I hope that next year this process of waking up from myths that the Lebanon war shattered will continue. So that maybe people will stop relying constantly on the state to save them, and understand that the shoulders of that state are too narrow and weak to take care of them and that in the end, behind all the haughtiness and the talk, we live in a crappy and poor state that lives by the grace of the US. If everyone understands that, then maybe this passiveness that causes the wave of disappointments in the 'state' will stop and with it the turn to the right and the longing for a 'leader'. Yalla, enough. A prime minister is not meant to be a leader, but rather to steer the state according to its, and his, abilities.

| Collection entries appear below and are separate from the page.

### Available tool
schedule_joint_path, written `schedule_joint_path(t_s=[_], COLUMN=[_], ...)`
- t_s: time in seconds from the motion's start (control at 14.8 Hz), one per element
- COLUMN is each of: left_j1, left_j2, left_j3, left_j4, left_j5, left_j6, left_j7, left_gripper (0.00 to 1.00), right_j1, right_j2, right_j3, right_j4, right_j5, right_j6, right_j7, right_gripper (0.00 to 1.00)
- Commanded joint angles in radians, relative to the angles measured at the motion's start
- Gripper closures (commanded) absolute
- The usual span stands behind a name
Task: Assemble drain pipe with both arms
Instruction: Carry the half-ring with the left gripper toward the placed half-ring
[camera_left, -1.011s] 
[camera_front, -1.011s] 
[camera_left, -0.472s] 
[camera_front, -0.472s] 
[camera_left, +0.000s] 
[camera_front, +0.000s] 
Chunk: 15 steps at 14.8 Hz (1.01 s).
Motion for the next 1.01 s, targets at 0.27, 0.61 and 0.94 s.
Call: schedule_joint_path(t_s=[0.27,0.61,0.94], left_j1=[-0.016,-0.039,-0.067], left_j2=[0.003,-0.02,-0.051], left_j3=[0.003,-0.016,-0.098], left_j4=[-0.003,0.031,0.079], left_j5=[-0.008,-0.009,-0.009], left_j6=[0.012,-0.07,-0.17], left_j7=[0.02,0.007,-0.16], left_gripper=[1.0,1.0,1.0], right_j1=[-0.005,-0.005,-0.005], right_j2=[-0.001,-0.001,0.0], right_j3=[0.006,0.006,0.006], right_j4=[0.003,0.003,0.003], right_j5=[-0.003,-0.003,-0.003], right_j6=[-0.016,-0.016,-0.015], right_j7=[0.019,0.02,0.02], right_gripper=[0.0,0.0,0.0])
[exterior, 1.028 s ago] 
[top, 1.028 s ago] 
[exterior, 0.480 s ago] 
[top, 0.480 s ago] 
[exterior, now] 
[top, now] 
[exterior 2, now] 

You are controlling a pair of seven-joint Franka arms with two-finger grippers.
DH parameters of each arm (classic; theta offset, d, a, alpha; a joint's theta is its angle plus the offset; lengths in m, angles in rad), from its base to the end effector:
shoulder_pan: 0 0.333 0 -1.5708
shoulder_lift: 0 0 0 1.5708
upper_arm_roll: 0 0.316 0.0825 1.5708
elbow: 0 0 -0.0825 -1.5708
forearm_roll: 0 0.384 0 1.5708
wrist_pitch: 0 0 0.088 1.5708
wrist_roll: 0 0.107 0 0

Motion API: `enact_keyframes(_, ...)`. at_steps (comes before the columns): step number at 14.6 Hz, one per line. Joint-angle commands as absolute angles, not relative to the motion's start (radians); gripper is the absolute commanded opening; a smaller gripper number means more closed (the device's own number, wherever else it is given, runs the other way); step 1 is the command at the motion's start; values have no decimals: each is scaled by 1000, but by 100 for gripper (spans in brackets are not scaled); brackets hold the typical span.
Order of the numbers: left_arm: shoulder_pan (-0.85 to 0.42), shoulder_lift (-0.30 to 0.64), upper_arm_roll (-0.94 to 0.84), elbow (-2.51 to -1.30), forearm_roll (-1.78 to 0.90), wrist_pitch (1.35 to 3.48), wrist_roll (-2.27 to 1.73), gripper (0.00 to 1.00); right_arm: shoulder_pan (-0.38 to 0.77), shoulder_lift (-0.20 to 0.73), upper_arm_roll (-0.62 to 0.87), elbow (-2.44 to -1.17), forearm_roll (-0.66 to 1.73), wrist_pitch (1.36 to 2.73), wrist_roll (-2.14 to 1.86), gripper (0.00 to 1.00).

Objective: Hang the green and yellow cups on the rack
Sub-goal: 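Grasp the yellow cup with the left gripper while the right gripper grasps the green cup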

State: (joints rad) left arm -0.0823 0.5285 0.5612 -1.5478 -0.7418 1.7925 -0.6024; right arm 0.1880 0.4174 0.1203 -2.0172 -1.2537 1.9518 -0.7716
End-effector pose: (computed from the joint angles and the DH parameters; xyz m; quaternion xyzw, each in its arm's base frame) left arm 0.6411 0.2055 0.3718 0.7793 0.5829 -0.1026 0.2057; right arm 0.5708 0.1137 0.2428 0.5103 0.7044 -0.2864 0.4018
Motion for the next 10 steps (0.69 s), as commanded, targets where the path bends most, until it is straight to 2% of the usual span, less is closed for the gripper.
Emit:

I hope that next year we will become less like slaves of television from an intellectual point of view. I mean that trash like 'A Star is Born', which is perfectly respectable and would have nothing wrong with it if it satisfied itself with exciting those simpletons who get excited by such things. What is worrying are those tuppence philosophers of A Star is Born or those of 'Time Out' [4] who analyze the philosophical meaning of the sayings of their winner, an amateur anonymous singer of the type that used to be called a 'young talent' in my time, about his abstaining in elections and his military service [5]. First let me see the results of this little man's IQ test so I can know whether he deserves me paying any attention to his utterances. Secondly, I see in the enthusiasm of those 'philosophers' for that little man a large dose of homage to young people, coming from a mistaken thought that the world belongs to those youngsters, so we need to flatter them and dress like them and talk like them to enter their hearts. And therein lies the mistake: There is nothing those youngsters hate more than all sorts of 50-year-olds trying to imitate them. It's pathetic.

So, let's wish ourselves that next year, each one will know his place, from the points of view of age, society and nation, and also their place on the international arena. Just as I don't aspire in this blog to be another Jean-Paul Sartre, I also hope that the citizens of this state won't hold on to the illusion that they are American, and that the residents of Tel Aviv won't hold on to the illusion that they are residents of New York, and that those Israeli students wishing to travel to Auschwitz will rid themselves of the illusion that they are still those persecuted Jews who were their forefathers abroad. If everyone finally will know his place, maybe things here will start getting a little bit better.


[1] The Halacha is the book of Jewish traditional laws.

[2] Herzl's offsprings' bones were recently brought to Israel in a huge and expensive operation. See here for more details.

[3] The City of the Dead in Cairo is a huge stretch of cemeteries South of the city in which many poverty-stricken residents have been forced to make their homes.

[4] 'A Star is Born' and 'Time Out' are two musical reality shows on Israeli TV.

[5] There was recently a huge uproar about the winner of one of those reality shows. He said that he will refuse to do military service and that he didn't vote in the last election as he is disillusioned with the political system.